Okay... Even assuming you can change sex (which you can't) and assuming there is legitimate gender dysphoria for all that claim to be 'trans', why is transitioning seen as the best solution? Something so drastic and dangerous (even if you ignore the cosmetic surgeries, cross sex hormones are dangerous in itself especially a life time supplement).
Nordic countries are rightfully pulling back on treating underage kids:
https://nypost.com/2024/02/24/opinion/a-finnish-study-is-changing-how-we-approach-trans-kids/
https://mentalhealth.bmj.com/content/27/1/e300940.full
Also amore recent study that shows people are twelve times more likely to commit suicide AFTER gender affirming surgery
https://pubmed.ncbi.nlm.nih.gov/38699117/
No one is ever born in the wrong body. Dysphoria if anything is a mental health condition similar to anorexia. And we do not affirm anorexics by endorsing their delusions do we? There are other ways to help and fix those people. And no this 'fix' is not conversion therapy. Helping them accept their body isn't a conversion, on the other hand some Muslim countries do use 'transitioning' in order to 'fix' gay people (most of the time gay males cause females are too important to castrate)
(This ask covers a lot of ground so I'll try to address it all, but if there's something I miss that you want my comment on feel free to send a follow-up ask.)
What you're calling "legitimate gender dysphoria" is caused by a mismatch in what sex characteristics the body has, versus what sex characteristics the brain expects to have. Research supports this, showing that not only do dysphoric trans people's brains have a unique phenotype compared to cisgender members of their same sex, but that the brain areas that most differ from their cisgender counterparts are the ones responsible for body image and perception of self. All this meaning that Gender Incongruence -- the condition of the brain's expectation of the body not matching the body's natal sex characteristics -- is an innate neurological state that results in a physical inability to recognize one's natural sexed traits as part of the self.

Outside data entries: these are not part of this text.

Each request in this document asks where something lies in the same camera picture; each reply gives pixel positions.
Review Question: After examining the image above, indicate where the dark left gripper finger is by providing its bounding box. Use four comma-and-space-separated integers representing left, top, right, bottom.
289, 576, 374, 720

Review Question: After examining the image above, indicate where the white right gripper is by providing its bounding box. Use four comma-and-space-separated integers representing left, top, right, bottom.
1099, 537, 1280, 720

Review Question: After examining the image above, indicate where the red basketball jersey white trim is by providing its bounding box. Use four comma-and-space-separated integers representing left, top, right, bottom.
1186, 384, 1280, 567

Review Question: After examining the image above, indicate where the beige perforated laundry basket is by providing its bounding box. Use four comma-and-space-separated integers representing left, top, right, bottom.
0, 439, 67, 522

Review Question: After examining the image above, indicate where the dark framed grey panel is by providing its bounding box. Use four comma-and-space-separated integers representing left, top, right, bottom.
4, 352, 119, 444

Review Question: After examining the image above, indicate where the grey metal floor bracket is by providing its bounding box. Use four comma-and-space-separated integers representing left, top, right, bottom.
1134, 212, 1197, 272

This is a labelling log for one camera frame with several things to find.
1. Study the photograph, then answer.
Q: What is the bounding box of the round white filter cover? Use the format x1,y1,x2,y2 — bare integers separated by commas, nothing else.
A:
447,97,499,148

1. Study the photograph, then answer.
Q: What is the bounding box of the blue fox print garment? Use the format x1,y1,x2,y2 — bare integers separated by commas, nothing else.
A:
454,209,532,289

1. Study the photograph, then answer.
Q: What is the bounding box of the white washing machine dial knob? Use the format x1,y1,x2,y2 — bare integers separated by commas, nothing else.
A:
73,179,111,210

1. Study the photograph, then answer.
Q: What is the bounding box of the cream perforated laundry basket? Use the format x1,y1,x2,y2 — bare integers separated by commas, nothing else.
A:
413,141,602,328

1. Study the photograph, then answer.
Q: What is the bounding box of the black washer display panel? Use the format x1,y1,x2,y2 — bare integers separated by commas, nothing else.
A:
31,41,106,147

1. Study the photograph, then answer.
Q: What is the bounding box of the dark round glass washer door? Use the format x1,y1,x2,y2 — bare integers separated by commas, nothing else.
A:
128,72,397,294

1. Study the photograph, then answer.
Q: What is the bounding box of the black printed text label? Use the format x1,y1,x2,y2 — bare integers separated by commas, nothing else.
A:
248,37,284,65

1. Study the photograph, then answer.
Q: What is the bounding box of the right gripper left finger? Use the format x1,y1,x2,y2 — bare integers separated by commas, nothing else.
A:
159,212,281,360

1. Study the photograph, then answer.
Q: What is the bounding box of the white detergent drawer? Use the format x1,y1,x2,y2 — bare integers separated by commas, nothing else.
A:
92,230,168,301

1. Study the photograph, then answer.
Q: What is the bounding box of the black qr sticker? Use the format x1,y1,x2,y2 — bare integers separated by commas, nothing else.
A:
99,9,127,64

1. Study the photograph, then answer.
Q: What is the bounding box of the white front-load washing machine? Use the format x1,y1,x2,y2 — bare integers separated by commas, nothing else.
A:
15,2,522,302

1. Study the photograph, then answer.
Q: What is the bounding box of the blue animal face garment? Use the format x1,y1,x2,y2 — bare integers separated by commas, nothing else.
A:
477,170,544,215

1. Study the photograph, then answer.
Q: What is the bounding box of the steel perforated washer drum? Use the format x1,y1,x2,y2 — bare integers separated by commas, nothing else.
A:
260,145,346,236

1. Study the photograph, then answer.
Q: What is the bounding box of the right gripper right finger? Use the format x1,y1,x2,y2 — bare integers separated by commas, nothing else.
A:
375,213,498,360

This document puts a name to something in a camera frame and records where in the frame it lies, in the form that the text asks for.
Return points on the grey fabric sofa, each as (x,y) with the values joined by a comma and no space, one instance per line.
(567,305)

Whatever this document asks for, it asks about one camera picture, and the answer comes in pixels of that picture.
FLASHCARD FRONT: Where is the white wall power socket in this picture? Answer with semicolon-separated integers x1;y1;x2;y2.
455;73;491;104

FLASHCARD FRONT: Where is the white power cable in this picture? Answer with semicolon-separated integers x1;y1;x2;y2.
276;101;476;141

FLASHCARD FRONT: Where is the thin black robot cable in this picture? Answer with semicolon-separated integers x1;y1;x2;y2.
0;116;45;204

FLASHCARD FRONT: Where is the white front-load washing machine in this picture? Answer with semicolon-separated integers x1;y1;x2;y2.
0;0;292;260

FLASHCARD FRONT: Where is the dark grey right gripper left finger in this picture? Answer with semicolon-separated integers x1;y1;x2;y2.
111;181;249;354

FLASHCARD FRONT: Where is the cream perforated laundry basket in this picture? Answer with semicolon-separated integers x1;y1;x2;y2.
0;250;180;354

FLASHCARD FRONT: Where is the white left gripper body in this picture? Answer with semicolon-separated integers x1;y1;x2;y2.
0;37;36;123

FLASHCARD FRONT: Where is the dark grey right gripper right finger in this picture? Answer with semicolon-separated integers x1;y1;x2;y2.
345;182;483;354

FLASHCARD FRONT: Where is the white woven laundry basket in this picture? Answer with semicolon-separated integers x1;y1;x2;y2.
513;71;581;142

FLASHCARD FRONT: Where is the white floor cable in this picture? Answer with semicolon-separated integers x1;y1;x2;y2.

"Dysphoria" is the label for the distress caused by this condition. So while Gender Dysphoria is technically a mental health condition, it is itself a symptom of Gender Incongruence, which is a physical health condition fixed in-utero and cannot be changed by outside influences. Because we can't alter the brain's innate (mis)understanding of the sex of the body, treating Gender Incongruence is done by changing the sex characteristics of the body instead, and this type of treatment is proven to be extraordinarily effective at reducing feelings of dysphoria and improving overall quality of life, with extremely low rates of regret.
All medical interventions -- noting here that what you're calling "cosmetic surgeries" are also medical interventions, because they have proven health benefits and are one of the only known effective treatments for Gender Incongruence/Dysphoria -- carry risk and are carried out only when the benefit to the patient is deemed to outweigh it, whether you're talking about transgender healthcare or not. The position of experts in the field is that blockers and HRT are safe when properly administered and monitored, and that the potential improvements to transgender people's quality of life outweigh potential risks. They emphasize the importance of transition-related interventions being considered medically necessary, while agreeing with you that the approach should be conservative, because we still have large gaps to fill in our understanding of the mechanisms and long-term effects.
That study of suicide risk (linking to the full text) leaves out a very crucial distinction in its data, which unfortunately makes its conclusion foregone: It's comparing people who had gender-affirming surgeries to people who did not, not trans people who had gender-affirming surgeries to trans people who did not. It's already well-known that trans people (regardless of their transition status) have much higher suicide rates than the general population, so if the GA surgery group was composed of all trans individuals and the non-GA-surgery group was not, obviously the group with more trans people is going to have a higher overall suicide rate. There is no evidence that gender-affirming surgeries caused their suicidality, just that getting gender-affirming surgery is correlated with being part of a population with an already-high suicide rate -- which that article was corrected to specify.
Gender dysphoria also cannot be handled as we do dysmorphia in cases of anorexia nervosa, because they are fundamentally etiologically different. Dysmorphia refers to the distress caused by an incorrect perception of the body (e.g. an anorexic woman distressed by seeing her body as fat, even if it objectively is not), and a fixation on it as a "flaw" that needs to be corrected. In gender dysphoria, however, the problem is that sufferers perceive their bodies correctly (e.g. a trans woman distressed by seeing her body with male sex characteristics, which she objectively does have), and the distress occurs because their bodies have traits that they are neurologically incapable of integrating with their self-knowledge. In which case, changing the incongruent sex characteristics directly addresses the source of distress and results in significant mental health improvements -- compared to anorexia, with which the source of the stress is not actually body, but the obsession with a mental distortion.
Finally, in Iran gay men are forced to transition to female for their survival, in order to avoid persecution for their sexuality. This is a form of homophobic oppression that deserves its own attention outside of conversations about medically-necessary healthcare for trans people, as the two groups have vastly different reasons for pursuing sex reassignment and it is not helpful to either to conflate them with each other.